• _Assignment_: Copy every line of the entries that has the string "rice" in it.

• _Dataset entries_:

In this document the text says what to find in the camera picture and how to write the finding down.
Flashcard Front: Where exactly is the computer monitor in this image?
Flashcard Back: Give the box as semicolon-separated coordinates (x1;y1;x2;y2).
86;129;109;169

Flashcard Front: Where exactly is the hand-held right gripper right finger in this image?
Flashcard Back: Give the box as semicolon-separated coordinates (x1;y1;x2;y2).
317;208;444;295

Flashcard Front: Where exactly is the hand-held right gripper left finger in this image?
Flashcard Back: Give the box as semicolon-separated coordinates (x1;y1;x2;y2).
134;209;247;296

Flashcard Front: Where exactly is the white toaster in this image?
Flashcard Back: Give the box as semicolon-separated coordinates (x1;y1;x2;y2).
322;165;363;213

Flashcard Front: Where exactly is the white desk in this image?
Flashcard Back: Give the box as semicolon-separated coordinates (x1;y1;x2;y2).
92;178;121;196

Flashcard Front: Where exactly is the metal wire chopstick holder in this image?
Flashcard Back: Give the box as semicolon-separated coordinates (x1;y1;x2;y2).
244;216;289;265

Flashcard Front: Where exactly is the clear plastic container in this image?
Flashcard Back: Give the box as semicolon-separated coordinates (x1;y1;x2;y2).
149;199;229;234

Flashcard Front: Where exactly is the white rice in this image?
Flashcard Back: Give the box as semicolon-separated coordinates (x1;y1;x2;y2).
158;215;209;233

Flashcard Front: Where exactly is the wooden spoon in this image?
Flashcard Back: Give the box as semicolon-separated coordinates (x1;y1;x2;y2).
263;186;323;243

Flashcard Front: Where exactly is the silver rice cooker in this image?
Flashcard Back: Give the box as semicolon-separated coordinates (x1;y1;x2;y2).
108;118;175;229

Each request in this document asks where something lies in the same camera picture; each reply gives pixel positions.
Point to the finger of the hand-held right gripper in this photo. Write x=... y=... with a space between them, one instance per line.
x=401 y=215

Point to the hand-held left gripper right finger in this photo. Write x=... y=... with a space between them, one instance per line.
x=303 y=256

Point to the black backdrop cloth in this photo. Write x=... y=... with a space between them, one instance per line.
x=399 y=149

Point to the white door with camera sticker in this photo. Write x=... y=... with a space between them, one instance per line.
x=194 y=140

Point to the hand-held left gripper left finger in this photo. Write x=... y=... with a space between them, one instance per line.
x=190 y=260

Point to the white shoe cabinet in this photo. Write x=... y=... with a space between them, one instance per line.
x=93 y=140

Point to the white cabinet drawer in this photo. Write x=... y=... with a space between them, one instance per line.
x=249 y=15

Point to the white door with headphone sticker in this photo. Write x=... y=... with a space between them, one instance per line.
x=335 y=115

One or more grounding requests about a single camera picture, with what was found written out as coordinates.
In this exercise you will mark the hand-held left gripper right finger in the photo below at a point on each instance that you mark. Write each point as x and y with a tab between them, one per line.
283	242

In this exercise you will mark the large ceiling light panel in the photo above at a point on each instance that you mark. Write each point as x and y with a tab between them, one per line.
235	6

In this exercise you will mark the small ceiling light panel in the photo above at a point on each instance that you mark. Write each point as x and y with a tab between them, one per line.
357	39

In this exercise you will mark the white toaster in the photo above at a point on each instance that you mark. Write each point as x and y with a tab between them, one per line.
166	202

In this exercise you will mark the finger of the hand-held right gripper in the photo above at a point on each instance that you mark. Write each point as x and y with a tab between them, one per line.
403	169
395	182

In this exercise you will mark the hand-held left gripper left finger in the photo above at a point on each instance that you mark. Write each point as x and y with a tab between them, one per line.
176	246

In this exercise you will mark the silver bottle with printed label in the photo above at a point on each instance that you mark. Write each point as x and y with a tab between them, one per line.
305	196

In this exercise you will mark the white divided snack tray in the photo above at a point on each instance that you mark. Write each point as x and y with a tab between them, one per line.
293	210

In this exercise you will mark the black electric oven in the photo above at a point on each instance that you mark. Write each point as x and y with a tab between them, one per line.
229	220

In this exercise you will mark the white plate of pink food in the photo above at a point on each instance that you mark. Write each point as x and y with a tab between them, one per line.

• _Solution for this task_:
Flashcard Front: Where exactly is the white rice in this image?
Flashcard Front: Where exactly is the silver rice cooker in this image?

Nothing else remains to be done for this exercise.